• [WORK ITEM]
Repeat the material exactly, every line of it.
╭──
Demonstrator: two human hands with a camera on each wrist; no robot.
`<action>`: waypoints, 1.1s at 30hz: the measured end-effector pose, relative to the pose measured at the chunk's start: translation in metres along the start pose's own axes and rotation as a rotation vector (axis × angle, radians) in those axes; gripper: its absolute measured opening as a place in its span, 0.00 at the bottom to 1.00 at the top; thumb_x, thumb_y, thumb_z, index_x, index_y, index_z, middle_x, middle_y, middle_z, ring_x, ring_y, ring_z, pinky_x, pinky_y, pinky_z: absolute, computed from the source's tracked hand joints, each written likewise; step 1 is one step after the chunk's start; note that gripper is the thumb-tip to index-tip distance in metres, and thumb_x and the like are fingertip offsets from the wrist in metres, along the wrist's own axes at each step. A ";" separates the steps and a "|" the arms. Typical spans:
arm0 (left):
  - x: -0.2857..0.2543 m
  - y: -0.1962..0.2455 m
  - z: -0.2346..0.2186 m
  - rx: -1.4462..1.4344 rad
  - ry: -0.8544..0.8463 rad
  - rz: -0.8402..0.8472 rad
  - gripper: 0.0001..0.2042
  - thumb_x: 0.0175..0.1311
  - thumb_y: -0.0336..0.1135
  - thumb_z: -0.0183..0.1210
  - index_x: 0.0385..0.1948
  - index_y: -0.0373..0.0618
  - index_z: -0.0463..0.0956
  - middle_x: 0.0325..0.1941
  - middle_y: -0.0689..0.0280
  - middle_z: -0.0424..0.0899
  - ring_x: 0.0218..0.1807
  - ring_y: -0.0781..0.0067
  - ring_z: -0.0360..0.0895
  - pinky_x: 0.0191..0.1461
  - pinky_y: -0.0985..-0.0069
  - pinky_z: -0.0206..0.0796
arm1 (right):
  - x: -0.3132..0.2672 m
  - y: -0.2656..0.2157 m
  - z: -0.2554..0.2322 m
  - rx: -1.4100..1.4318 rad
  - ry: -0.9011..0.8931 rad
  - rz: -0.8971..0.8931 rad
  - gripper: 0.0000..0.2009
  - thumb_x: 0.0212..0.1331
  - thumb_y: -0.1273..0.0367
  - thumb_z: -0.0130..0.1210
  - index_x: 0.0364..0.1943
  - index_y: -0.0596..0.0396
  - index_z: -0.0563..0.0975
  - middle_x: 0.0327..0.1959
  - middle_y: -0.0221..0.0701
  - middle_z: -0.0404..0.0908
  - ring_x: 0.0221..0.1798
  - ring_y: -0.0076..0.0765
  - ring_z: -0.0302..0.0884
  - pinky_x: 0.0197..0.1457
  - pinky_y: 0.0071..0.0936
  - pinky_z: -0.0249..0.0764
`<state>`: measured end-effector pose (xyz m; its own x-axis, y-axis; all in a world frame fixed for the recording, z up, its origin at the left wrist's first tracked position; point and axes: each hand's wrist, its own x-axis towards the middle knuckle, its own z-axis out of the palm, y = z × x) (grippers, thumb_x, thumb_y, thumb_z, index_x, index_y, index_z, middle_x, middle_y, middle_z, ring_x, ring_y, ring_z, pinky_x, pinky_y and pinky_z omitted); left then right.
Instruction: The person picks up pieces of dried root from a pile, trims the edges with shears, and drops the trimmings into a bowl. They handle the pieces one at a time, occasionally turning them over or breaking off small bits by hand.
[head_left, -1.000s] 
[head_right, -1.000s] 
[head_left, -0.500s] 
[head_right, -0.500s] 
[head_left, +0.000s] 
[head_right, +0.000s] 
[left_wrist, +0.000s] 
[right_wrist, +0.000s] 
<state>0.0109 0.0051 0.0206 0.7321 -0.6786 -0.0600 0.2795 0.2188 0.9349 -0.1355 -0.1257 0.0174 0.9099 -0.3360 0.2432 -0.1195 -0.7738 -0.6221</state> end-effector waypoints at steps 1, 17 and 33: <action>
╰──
• [ANSWER TO THE PROBLEM]
Demonstrator: two human hands with a camera on each wrist; no robot.
`<action>`: waypoints, 1.1s at 30hz: the measured end-effector pose, relative to the pose measured at the chunk's start: translation in metres along the start pose's own axes and rotation as a rotation vector (axis × angle, radians) in those axes; gripper: its absolute measured opening as a place in its span, 0.00 at the bottom to 1.00 at the top; thumb_x, thumb_y, thumb_z, index_x, index_y, index_z, middle_x, middle_y, middle_z, ring_x, ring_y, ring_z, pinky_x, pinky_y, pinky_z: absolute, computed from the source's tracked hand joints, each written likewise; step 1 is one step after the chunk's start; note that gripper is the thumb-tip to index-tip distance in metres, and thumb_x and the like are fingertip offsets from the wrist in metres, along the wrist's own axes at each step. A ";" separates the steps and a "|" the arms. Typical spans:
arm0 (left):
  - x: -0.2857..0.2543 m
  - y: -0.1962..0.2455 m
  - z: -0.2346..0.2186 m
  - rx: -1.4462..1.4344 rad
  - ry: -0.8544..0.8463 rad
  - rz: -0.8402..0.8472 rad
  - gripper: 0.0001..0.2042
  - thumb_x: 0.0175..0.1311
  - thumb_y: -0.0336..0.1135
  - thumb_z: -0.0183..0.1210
  - index_x: 0.0385..0.1948
  - index_y: -0.0373..0.0618
  - index_z: -0.0463..0.0956
  - middle_x: 0.0325..0.1941
  - middle_y: -0.0689..0.0280
  - middle_z: -0.0424..0.0899
  - ring_x: 0.0218..0.1807
  - ring_y: -0.0781..0.0067
  - ring_z: -0.0360..0.0895
  - pinky_x: 0.0191..0.1461
  - pinky_y: -0.0985..-0.0069
  - pinky_z: -0.0206..0.0796
arm1 (right):
  - x: -0.3132..0.2672 m
  - y: -0.2656..0.2157 m
  - z: -0.2554..0.2322 m
  - rx: -1.4100..1.4318 rad
  - ry: -0.9011..0.8931 rad
  - rz: -0.8971..0.8931 rad
  - gripper: 0.0000..0.2009
  - thumb_x: 0.0212..0.1331
  - thumb_y: -0.1273..0.0367
  - thumb_z: -0.0130..0.1210
  - index_x: 0.0364..0.1943
  - index_y: -0.0596..0.0396
  - index_z: -0.0563..0.0975
  - middle_x: 0.0327..0.1959
  - middle_y: -0.0221..0.0701
  - middle_z: -0.0404..0.0908
  - ring_x: 0.0221..0.1798
  - ring_y: -0.0076..0.0765
  - ring_z: -0.0302..0.0884
  - pinky_x: 0.0197..0.1457
  - pinky_y: 0.0071..0.0936
  - pinky_z: -0.0249..0.0764
`<state>`: measured end-effector pose (xyz m; its own x-axis, y-axis; all in a world frame fixed for the recording, z up, its origin at the left wrist's first tracked position; point and axes: each hand's wrist, its own x-axis towards the middle knuckle, its own z-axis out of the palm, y = z × x) (grippers, thumb_x, thumb_y, thumb_z, index_x, index_y, index_z, middle_x, middle_y, middle_z, ring_x, ring_y, ring_z, pinky_x, pinky_y and pinky_z omitted); left then right.
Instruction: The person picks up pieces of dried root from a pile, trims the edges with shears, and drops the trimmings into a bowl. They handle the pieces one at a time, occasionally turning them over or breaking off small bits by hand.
[head_left, -1.000s] 
[head_right, -1.000s] 
[head_left, -0.500s] 
[head_right, -0.500s] 
[head_left, +0.000s] 
[head_right, +0.000s] 
[left_wrist, +0.000s] 
[right_wrist, +0.000s] 
<state>0.0109 0.0051 0.0206 0.7321 -0.6786 -0.0600 0.2795 0.2188 0.9349 -0.1355 -0.1257 0.0174 0.9099 -0.3360 0.2432 -0.1195 -0.7738 -0.6221</state> end-effector waypoints at steps 1, 17 and 33: <action>

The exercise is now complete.